DIRECTIONS FOR THIS TASK: Once every line below has been checked for "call", give only the number of lines that have it.

Collected data entries:
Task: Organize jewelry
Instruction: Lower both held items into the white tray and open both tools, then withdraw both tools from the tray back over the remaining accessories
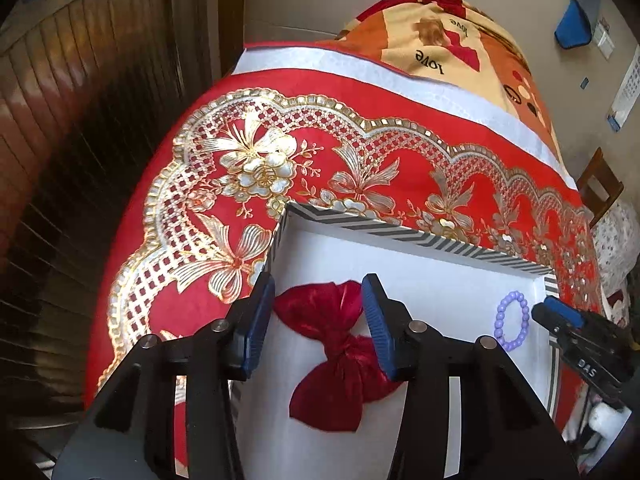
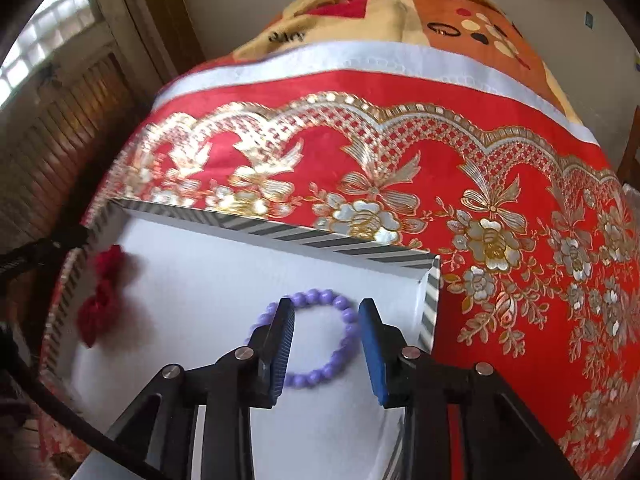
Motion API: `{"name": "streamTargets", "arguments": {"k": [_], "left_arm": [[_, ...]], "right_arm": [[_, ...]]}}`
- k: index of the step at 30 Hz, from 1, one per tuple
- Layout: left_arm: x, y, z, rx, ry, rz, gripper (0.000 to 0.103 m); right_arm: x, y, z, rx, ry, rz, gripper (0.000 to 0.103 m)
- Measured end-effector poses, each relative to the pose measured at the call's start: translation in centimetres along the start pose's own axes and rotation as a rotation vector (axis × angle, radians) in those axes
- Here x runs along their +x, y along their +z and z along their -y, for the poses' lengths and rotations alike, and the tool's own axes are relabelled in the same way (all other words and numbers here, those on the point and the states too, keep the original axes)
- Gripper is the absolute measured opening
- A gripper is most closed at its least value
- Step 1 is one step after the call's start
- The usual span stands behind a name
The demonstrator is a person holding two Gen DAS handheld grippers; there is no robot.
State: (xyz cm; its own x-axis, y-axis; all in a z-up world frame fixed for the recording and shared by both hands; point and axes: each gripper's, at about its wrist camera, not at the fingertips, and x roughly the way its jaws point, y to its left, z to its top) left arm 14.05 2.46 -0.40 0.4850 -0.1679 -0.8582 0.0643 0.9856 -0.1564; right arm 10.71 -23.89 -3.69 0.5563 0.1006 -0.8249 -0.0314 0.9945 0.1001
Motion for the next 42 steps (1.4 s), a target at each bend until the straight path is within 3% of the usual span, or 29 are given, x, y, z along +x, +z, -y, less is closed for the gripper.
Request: {"name": "streamTargets", "arguments": {"k": [10, 21, 38, 42], "left_arm": [[-4.9, -3.9, 1.8, 0.027, 0.04, 0.054, 0.045], [-9.8, -10.5, 4.7, 0.06, 0.074, 0.086, 0.045], [-14.1, -18.3, 7.2, 0.058, 0.12, 0.098, 0.045], [-14.7, -19.5, 7.5, 0.059, 0.122, 0.103, 0.045]], "right_arm": [[-5.7, -4.7, -2.2, 0.011, 0.04, 0.095, 0.033], [-10.1, -10.0, -2.3, 0.023, 0.077, 0.11, 0.033], [-15.0, -17.3, -2.5, -0.04, 0.042, 0.125, 0.034], [-15.7, -18.3, -2.4, -0.042, 0.048, 0.124, 0.04]]}}
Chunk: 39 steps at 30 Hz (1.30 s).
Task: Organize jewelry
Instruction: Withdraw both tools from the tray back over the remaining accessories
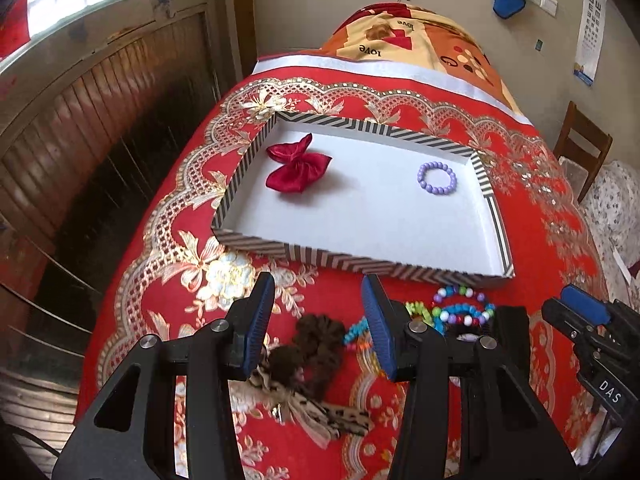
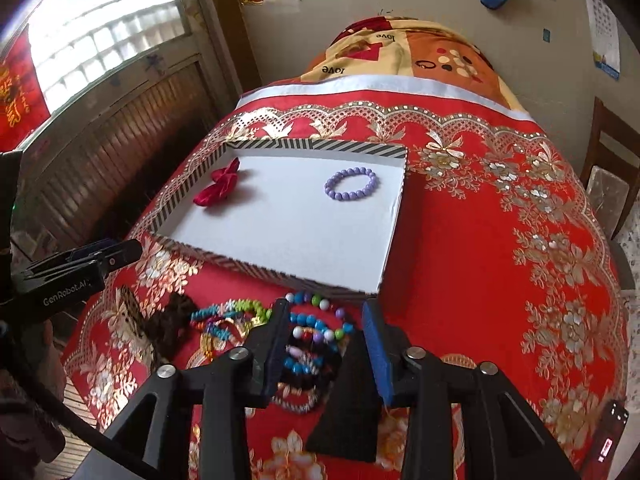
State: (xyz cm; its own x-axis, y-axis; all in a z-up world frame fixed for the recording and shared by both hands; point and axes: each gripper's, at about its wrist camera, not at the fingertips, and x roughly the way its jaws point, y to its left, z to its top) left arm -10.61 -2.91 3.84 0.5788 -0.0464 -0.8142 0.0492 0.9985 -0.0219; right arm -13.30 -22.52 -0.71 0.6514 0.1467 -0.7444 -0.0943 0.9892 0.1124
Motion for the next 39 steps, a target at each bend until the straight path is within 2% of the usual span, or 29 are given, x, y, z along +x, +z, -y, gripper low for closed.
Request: {"name": "streamTargets", "arguments": {"k": [25, 39], "left_arm": [[-1.9, -2.9, 0.1, 0.004, 0.018, 0.013, 0.045], [-1.3, -3.0, -1.6, -0.038, -0.014, -0.053, 0.045]], "right_arm": [[-2.0, -3.0, 1.5, 0.041, -0.03, -0.017, 0.042], [-0.6, -3.5, 2.0, 0.049, -0.016, -0.057, 0.042]]}}
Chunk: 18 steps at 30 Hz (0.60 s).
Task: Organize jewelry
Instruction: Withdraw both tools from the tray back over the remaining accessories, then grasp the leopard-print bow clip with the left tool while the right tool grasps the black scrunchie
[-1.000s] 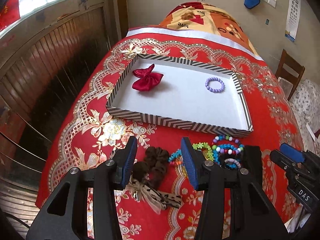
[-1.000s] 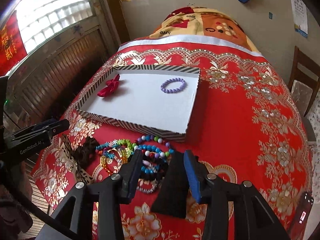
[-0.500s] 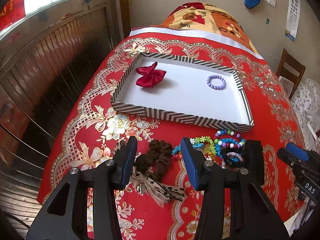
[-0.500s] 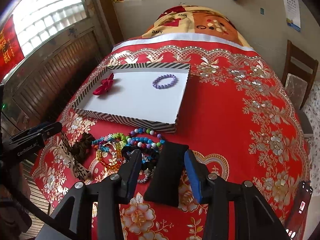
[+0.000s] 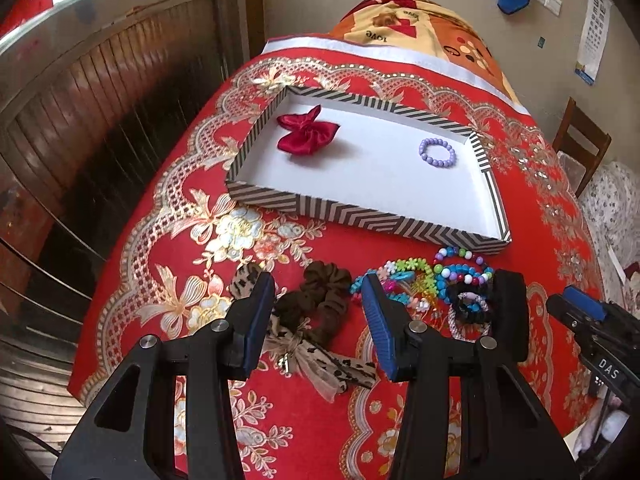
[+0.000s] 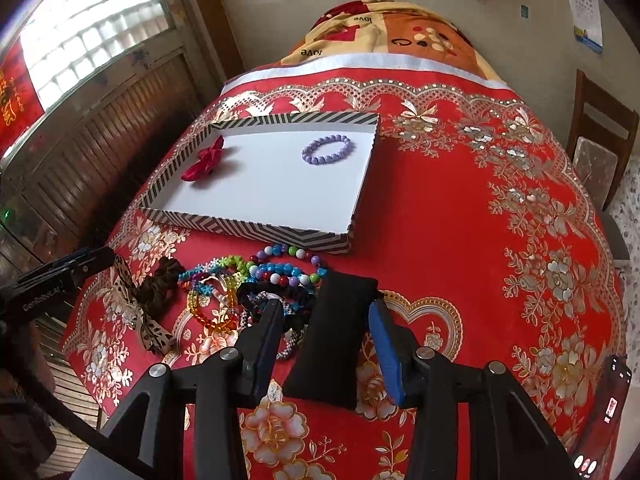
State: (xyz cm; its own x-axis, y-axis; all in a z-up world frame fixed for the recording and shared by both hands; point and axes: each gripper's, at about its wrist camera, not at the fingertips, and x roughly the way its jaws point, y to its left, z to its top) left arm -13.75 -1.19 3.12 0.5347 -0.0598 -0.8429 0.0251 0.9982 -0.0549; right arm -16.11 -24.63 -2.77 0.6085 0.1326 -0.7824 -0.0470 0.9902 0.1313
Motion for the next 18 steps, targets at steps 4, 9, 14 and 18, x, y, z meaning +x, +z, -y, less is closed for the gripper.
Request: {"name": "streamTargets", "arguments": {"k": [4, 9, 14, 18], "left_arm": [[0.2, -0.1, -1.7, -0.042, -0.008, -0.031, 0.045], [0.5, -0.6, -3.7, -0.092, -0.017, -0.077, 0.045], [0.9, -1.3, -5.0, -0.13, -0.054, -0.128, 0.045], [1.8, -2.1, -4.8, -0.157, -0.114, -0.187, 0.045]], "right_arm": [[0.8, 0.0, -0.1, -0.004, 0.021, -0.019, 0.042], [1.9, -0.2, -1.2, -0.036, 0.075, -0.042, 0.042], [3.4, -0.5, -2.9, -0.091, 0.141, -0.075, 0.042], [4.7, -0.6, -3.9, -0.122, 0.178, -0.097, 0.042]]}}
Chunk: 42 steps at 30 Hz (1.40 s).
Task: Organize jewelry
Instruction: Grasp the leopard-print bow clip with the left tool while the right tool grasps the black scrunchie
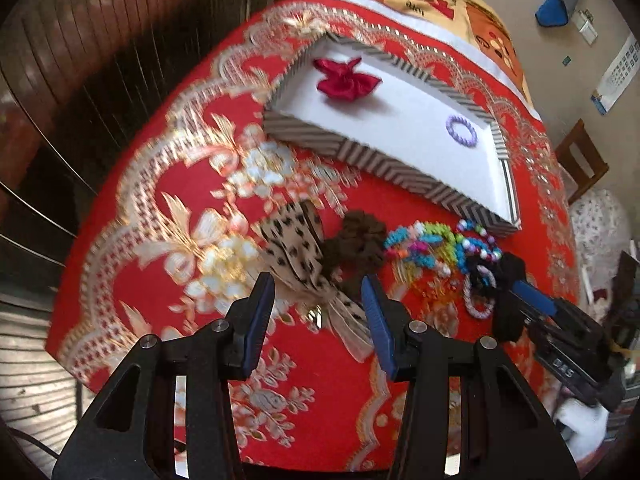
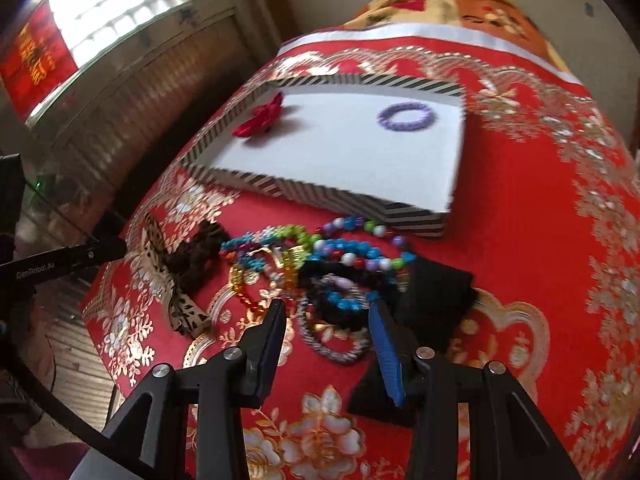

TASK SOLUTION: 2